IPFS on AWS, Part 1 – Discover IPFS on a virtual machine
IPFS (InterPlanetary File System) is a storage protocol that allows content to be stored in a decentralized manner on the global IPFS network, without relying on any central entity. IPFS-enabled applications can benefit from a high level of redundancy and low latency, because content can be replicated, looked up, and downloaded from nearby IPFS nodes. The IPFS network is open and censorship-resistant. These properties make IPFS a medium of choice for blockchain applications to store information such as NFT-related data.
This series of posts provides a comprehensive introduction to running IPFS on AWS:
- In Part 1, we introduce the IPFS concepts and test IPFS features on an Amazon Elastic Compute Cloud (Amazon EC2) instance
- In Part 2, we propose a reference architecture and build an IPFS cluster on Amazon Elastic Kubernetes Service (Amazon EKS)
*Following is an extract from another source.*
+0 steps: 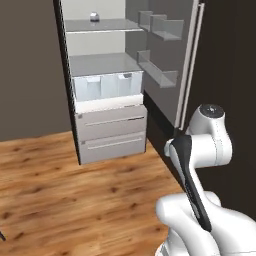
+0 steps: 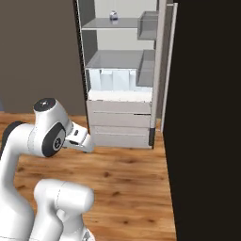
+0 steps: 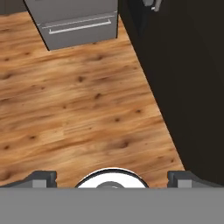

- In Part 3, we deploy an NFT smart contract using Amazon Managed Blockchain and illustrate the use of IPFS as a way to decentrally store NFT-related data
All the services used in this post are included in the AWS Free Tier.
It’s also important to note that there are multiple valid alternatives to deploy IPFS and Web3 applications on AWS. This series of posts is therefore not intended to represent the single source of truth, but instead an opinionated way of deploying such an architecture favoring Ubuntu, Kubernetes, Remix, and MetaMask as building blocks and Web3 tools. Alternatives based on Amazon Linux, Amazon Elastic Container Service (Amazon ECS), and HardHat (for example) would be as valid as the ones presented here.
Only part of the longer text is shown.